Each stage calls for a git diff with an informal review. I also always use “thinking” models, and watch those reasoning traces in real time—so that the moment it tries to veer off course (and on non-trivial tasks it will always try)—I can kill the little pest with Ctrl+C and explain why it’s wrong.

Language

In my experience, it’s best to use the language in which an answer is easiest to find on the internet. For code—always English; for obscure details of Lorca’s biography—Spanish; for a survey of the sexual services market in Berlin—German.
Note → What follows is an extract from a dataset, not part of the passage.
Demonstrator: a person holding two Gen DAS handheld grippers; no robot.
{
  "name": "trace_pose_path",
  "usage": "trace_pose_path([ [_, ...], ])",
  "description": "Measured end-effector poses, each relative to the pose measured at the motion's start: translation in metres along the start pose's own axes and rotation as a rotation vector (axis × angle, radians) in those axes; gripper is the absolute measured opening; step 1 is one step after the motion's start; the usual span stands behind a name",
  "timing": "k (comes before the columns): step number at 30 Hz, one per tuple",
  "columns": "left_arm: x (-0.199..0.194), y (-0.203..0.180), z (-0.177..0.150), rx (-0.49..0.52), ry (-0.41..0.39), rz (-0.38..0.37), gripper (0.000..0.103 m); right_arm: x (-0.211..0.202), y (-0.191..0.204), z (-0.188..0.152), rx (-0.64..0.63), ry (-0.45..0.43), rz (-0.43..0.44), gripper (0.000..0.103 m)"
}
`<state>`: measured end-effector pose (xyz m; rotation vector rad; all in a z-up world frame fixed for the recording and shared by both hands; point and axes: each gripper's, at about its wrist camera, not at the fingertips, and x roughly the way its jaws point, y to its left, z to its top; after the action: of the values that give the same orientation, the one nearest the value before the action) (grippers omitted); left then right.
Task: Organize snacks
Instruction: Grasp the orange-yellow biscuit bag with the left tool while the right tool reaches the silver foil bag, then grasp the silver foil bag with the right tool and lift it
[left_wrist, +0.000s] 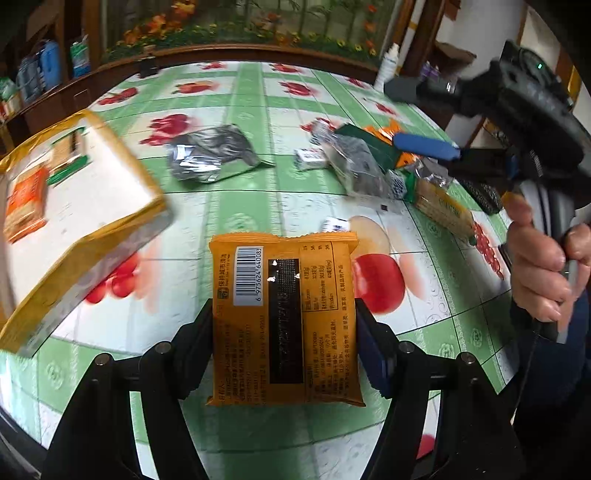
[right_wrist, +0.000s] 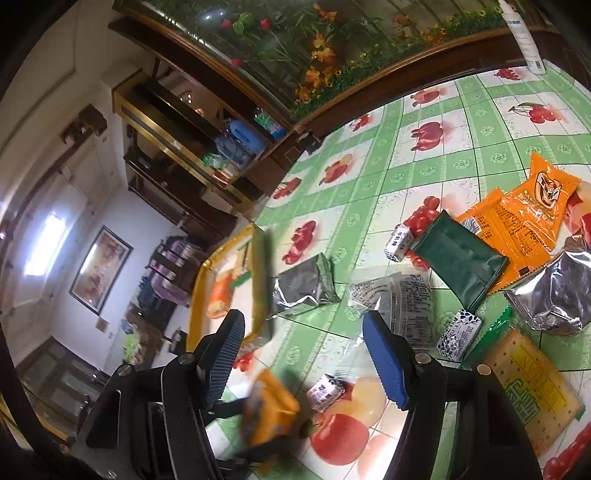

I have no hard evidence, unfortunately—only a general understanding of how this T9 on steroids operates—but the empirical record is copious. My Spanish hovers somewhere around B2–C1 level, so I still try English first; if the result looks underwhelming, I strain my fingers in Spanish—and in the vast majority of cases, I don’t regret it.

Politeness

After each successful task completion I say something like “Awesome,” or “Astonishing,” or “Stunning,” or words to that effect. I phrase every request as a request and always add “please.” My behaviour affects carbon emissions about as much as it affects democratic elections in a country of fifty million—but it makes things simpler and more pleasant for me. Besides, as Niels Bohr once said: “Of course I am not superstitious. But they say a horseshoe brings luck even to those who don’t believe in such nonsense.”